Don't treat it as a punishment, just a (set in stone) natural consequence.

Stressedmum2017 · 18/12/2022 14:27

I know it's really annoying. My 7 year old the other night kicked over 2 cups of orange juice that were on the coffee table, went all over sofa, floor, rug then I stupidly left her with a tub of pringles she was snacking on whilst sat on the sofa. Well 5 minutes later it was as if she'd crushed up 2 handfuls and chucked them round the room. It was ridiculous. Think it's more annoying because at 2 you expect the mess like that, by the the time they are in primary school, not so much. All you can do is train them to clean up after themselves, only thing that lessons the irritation lol.

Hopeyoursproutsarealreadyon · 18/12/2022 14:30

Get her a little hand held vaccum cleaner!

maddiemookins16mum · 18/12/2022 14:30

WickedWangoCard · 18/12/2022 14:12

You got lucky with your first, I'm afraid.
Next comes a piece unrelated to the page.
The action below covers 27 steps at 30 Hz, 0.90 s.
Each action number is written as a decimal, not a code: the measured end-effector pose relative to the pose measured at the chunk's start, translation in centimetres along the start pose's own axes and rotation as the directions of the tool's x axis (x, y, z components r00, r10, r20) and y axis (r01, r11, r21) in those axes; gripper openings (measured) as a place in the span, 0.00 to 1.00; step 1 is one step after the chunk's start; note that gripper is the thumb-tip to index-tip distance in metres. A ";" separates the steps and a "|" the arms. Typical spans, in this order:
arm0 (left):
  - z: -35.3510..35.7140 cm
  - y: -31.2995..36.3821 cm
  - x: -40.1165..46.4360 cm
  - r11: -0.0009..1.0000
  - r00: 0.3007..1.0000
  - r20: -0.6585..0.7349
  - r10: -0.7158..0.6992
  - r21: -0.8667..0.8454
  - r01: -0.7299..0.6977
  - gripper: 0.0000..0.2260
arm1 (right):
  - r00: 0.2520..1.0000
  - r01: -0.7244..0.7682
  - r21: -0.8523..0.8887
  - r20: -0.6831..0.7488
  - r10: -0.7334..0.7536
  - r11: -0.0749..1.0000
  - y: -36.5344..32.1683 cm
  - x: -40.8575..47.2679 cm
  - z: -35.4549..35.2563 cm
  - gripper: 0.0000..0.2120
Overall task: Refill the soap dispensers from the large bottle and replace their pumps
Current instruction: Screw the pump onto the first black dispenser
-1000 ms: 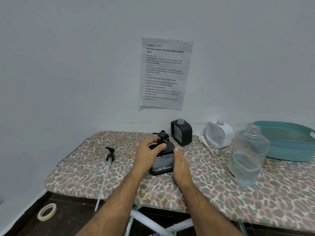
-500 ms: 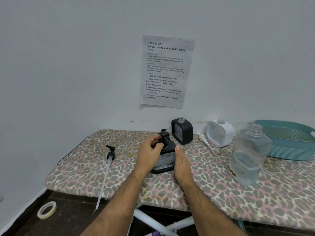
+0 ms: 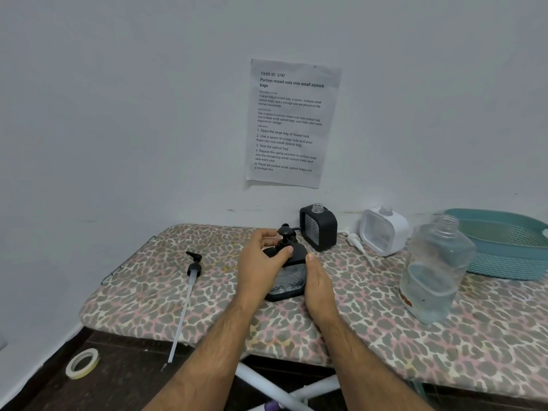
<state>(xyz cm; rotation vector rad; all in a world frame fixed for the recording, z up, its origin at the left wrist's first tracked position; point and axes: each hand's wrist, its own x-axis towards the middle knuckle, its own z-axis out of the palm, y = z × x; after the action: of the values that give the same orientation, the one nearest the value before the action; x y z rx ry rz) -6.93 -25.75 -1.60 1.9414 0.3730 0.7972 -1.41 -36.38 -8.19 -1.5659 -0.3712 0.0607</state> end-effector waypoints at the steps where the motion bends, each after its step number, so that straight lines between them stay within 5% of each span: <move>1: 0.0 0.0 -0.1 1.000 1.000 0.004 -0.002 -0.002 0.002 0.15 | 1.000 0.004 -0.007 0.004 -0.004 1.000 0.0 0.0 0.0 0.12; 17: 0.6 0.2 0.3 0.996 0.998 -0.014 0.063 0.071 -0.062 0.13 | 1.000 0.019 -0.006 0.004 -0.019 1.000 0.8 0.3 0.1 0.21; 27: 0.6 0.4 -0.3 1.000 1.000 -0.017 0.015 -0.011 -0.015 0.12 | 1.000 0.007 -0.019 0.001 -0.007 1.000 0.1 0.1 0.1 0.14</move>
<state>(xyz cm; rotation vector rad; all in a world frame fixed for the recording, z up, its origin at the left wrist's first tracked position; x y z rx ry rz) -6.79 -26.45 -1.57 1.9303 0.3637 0.8246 -1.35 -36.26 -8.28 -1.5831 -0.3790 0.0524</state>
Children are generally messy up until 7/8 and it's annoying!

Encourage her to be more careful though, by all means. Just enjoy that your oldest isn't the same!

I disagree. I’ve never known children over the age of approx 4 make a really bad mess when eating. 8 year olds making a real mess is pretty unusual.

YellowTreeHouse · 18/12/2022 14:40

YABU. Regardless of the issue, you should never lose your cool with a child. You’re not teaching her to be tidier by shouting at her.

Goldbar · 18/12/2022 14:52

I wouldn't get annoyed with her but I would make her clean up after herself (or at least help me do it) until the area was completely clean. Even if it took ages. The reality of life is that if we're messily-inclined, we have to either take more care or spend ages cleaning up after ourselves (or annoy other people by leaving mess for them!) - I don't think she's too young to start learning this.

PizzaPlease7 · 18/12/2022 14:52

Rainbow1901 · 18/12/2022 14:18

Is your daughter actually concentrating on eating? By that can she see the TV which could be distracting her?
Kids can be messy - whatever they happen to be doing!

I occasionally allow screen time whilst eating but it doesn’t make a difference, whether she’s watching something or not the messiness is the same.

I think the natural consequence route will have the most effective outcome in the long run, even if it is time consuming and a pain in the arse! But definitely realised it’s totally unreasonable of me to get frustrated by something she’s obviously not able to control yet.

OP posts:
ForestofD · 18/12/2022 14:54

You said she made more mess when she tidied up. But tidying up is a skill to be learnt like everything else. She will make mistakes while learning that skill. That's natural.

PizzaPlease7 · 18/12/2022 14:56

YellowTreeHouse · 18/12/2022 14:40

YABU. Regardless of the issue, you should never lose your cool with a child. You’re not teaching her to be tidier by shouting at her.

Never lose your cool with a child? You either don’t have children or are Mary Poppins. Everyone loses their cool with their DC at some point in life 🙄

I also made it clear I don’t shout at her.

However, fully accept that I shouldn’t even be getting frustrated at her as it’s something she can’t help at the moment and will be changing my attitude and behaviour towards the mess she makes.